ASSIGNMENT :: Within the data that follows, how many lines contain the word "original"? Reply with only the number.

:::::

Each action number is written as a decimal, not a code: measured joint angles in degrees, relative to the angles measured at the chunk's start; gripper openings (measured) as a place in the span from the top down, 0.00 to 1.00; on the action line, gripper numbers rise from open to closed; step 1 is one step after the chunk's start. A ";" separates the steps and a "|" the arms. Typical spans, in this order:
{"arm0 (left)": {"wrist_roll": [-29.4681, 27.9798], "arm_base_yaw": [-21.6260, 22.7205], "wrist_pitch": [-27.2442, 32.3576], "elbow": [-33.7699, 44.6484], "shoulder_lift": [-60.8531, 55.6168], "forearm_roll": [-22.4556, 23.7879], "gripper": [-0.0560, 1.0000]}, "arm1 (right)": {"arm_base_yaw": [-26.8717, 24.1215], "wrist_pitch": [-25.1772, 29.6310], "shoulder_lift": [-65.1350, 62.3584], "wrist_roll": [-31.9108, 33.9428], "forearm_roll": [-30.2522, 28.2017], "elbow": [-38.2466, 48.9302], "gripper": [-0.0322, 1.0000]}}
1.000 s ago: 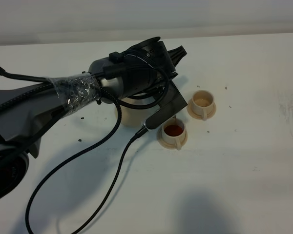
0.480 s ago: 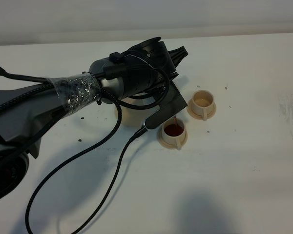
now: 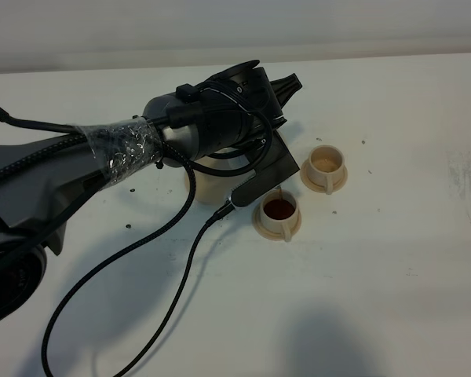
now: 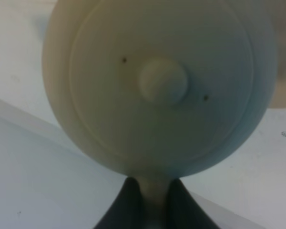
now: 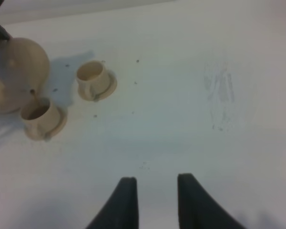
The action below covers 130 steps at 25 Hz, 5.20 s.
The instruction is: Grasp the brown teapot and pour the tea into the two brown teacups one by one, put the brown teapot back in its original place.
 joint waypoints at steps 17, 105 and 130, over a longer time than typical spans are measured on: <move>1.52 0.00 0.07 0.00 0.00 -0.48 0.85 | 0.00 0.00 0.00 0.00 0.00 0.00 0.74; -62.64 2.44 10.27 9.49 -12.22 -18.58 0.85 | 0.00 0.00 0.00 0.00 0.00 0.00 0.74; -29.35 6.63 -5.73 -10.44 8.04 -16.00 0.85 | 0.00 0.00 0.00 0.00 0.00 0.00 0.74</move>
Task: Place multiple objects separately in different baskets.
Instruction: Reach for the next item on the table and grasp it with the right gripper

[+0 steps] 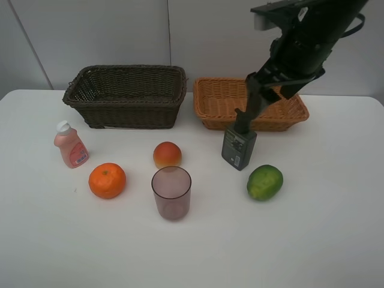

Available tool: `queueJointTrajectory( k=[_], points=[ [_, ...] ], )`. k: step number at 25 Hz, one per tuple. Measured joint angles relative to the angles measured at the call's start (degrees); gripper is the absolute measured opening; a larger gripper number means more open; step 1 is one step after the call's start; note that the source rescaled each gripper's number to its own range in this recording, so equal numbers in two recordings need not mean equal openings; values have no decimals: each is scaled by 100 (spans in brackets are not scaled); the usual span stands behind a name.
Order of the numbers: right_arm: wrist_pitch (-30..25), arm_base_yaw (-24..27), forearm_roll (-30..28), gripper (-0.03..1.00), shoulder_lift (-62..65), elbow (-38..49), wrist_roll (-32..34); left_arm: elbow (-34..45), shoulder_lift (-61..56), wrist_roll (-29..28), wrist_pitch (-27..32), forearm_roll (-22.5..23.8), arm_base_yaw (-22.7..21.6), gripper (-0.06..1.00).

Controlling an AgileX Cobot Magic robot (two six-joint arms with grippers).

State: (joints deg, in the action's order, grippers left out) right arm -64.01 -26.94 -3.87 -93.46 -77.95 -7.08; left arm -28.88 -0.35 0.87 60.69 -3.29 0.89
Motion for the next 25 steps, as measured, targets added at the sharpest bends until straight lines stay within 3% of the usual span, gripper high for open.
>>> queueJointTrajectory(
  k=[8,25],
  points=[
    [-106,-165,-4,94,-758,-561,0,0,0,0,0,0,0,93],
    [246,-165,-381,94,-1485,-587,0,0,0,0,0,0,0,93]
  ],
)
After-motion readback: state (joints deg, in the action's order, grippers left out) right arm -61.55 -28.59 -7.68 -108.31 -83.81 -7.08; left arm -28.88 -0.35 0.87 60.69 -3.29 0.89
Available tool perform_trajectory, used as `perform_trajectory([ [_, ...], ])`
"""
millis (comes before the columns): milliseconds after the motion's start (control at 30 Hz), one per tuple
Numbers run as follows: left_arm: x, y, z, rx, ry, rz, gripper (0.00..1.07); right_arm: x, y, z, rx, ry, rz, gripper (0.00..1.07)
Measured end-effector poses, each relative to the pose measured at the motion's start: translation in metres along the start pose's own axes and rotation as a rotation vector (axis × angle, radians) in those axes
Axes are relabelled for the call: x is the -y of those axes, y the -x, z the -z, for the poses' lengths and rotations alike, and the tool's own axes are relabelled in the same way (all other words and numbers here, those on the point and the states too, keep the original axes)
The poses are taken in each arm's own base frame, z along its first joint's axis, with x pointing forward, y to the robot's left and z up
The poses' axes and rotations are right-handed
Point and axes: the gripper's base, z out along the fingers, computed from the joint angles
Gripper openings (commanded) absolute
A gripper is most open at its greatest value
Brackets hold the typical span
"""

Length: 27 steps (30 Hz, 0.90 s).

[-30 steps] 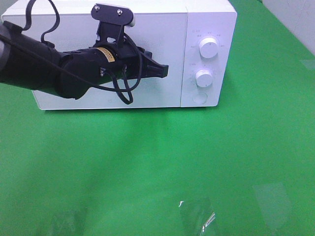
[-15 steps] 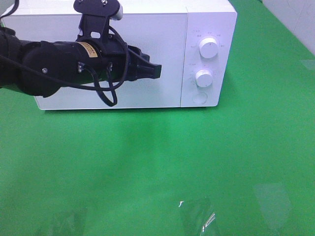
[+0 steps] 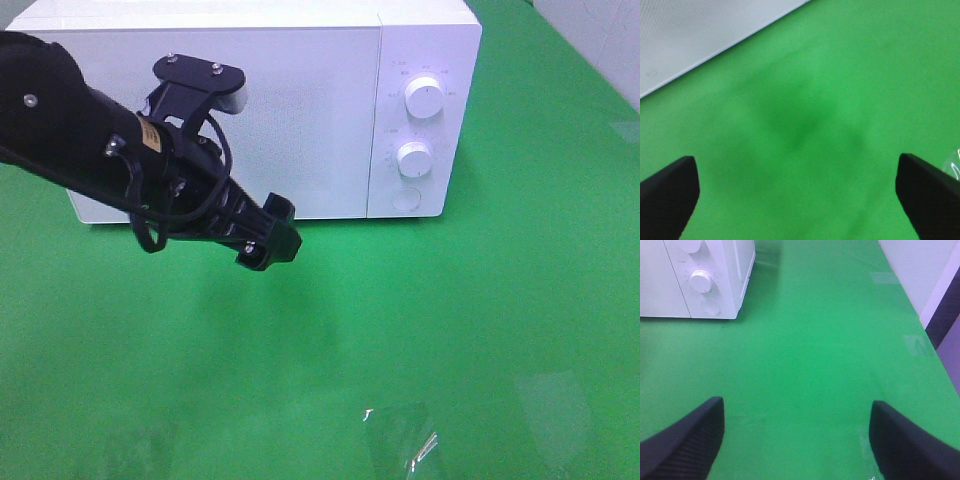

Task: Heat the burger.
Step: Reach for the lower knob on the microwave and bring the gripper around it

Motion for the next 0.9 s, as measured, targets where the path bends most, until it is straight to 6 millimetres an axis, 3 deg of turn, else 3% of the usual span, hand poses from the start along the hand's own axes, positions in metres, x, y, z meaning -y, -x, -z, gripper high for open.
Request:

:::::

SOLUTION FOR THIS TASK :: 2